▶ TASK TO CARRY OUT
Return only that part of the material below which starts with the line containing "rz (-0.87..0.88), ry" and goes on through the line containing "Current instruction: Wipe", restated exactly.

——

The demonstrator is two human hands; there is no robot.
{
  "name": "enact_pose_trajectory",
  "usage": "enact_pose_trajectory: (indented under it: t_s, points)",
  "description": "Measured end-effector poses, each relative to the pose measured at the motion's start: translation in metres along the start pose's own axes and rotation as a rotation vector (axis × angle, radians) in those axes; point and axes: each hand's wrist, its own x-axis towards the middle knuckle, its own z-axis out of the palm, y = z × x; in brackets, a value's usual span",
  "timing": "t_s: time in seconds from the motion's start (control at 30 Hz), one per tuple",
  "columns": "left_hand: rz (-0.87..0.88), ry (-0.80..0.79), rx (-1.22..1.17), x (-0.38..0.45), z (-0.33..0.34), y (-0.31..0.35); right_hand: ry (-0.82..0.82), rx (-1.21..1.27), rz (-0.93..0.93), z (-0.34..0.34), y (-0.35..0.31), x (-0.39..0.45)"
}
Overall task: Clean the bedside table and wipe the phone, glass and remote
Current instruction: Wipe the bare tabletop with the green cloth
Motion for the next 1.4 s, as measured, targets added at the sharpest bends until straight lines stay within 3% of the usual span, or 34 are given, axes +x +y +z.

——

▶ WRITTEN SOLUTION
  "columns": "left_hand: rz (-0.87..0.88), ry (-0.80..0.79), rx (-1.22..1.17), x (-0.38..0.45), z (-0.33..0.34), y (-0.31..0.35); right_hand: ry (-0.82..0.82), rx (-1.21..1.27), rz (-0.93..0.93), z (-0.34..0.34), y (-0.35..0.31), x (-0.39..0.45)"
}
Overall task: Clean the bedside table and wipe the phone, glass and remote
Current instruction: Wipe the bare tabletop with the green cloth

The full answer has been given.